> WHAT THIS TASK INVOLVES:
Only lines with the word "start" are needed; collect each of them from the listing below.

** Opening DATA BELOW block **

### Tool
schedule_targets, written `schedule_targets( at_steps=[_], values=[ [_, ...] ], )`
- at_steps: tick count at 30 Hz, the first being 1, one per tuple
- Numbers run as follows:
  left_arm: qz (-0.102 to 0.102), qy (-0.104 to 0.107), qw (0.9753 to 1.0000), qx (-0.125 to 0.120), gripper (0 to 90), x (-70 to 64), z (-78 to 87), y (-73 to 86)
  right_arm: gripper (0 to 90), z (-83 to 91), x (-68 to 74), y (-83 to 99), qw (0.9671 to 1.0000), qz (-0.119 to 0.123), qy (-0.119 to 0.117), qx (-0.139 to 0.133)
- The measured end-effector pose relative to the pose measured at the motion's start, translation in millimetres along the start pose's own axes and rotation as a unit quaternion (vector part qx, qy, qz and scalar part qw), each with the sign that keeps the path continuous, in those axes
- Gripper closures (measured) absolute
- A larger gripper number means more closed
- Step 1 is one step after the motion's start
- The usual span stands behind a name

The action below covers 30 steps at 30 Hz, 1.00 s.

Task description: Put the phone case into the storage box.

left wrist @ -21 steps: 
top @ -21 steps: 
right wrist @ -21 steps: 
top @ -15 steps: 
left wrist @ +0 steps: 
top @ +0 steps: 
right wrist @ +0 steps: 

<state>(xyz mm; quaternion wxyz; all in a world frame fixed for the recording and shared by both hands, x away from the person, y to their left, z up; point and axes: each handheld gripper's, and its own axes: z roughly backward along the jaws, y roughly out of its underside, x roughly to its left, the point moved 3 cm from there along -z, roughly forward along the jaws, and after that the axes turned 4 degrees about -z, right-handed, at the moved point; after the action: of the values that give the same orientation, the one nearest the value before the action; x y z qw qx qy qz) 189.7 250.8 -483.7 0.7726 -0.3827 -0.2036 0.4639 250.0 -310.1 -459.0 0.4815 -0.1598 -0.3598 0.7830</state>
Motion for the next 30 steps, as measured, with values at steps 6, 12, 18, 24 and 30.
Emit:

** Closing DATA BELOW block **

> RESPONSE AREA:
- The measured end-effector pose relative to the pose measured at the motion's start, translation in millimetres along the start pose's own axes and rotation as a unit quaternion (vector part qx, qy, qz and scalar part qw), each with the sign that keeps the path continuous, in those axes
- Step 1 is one step after the motion's start

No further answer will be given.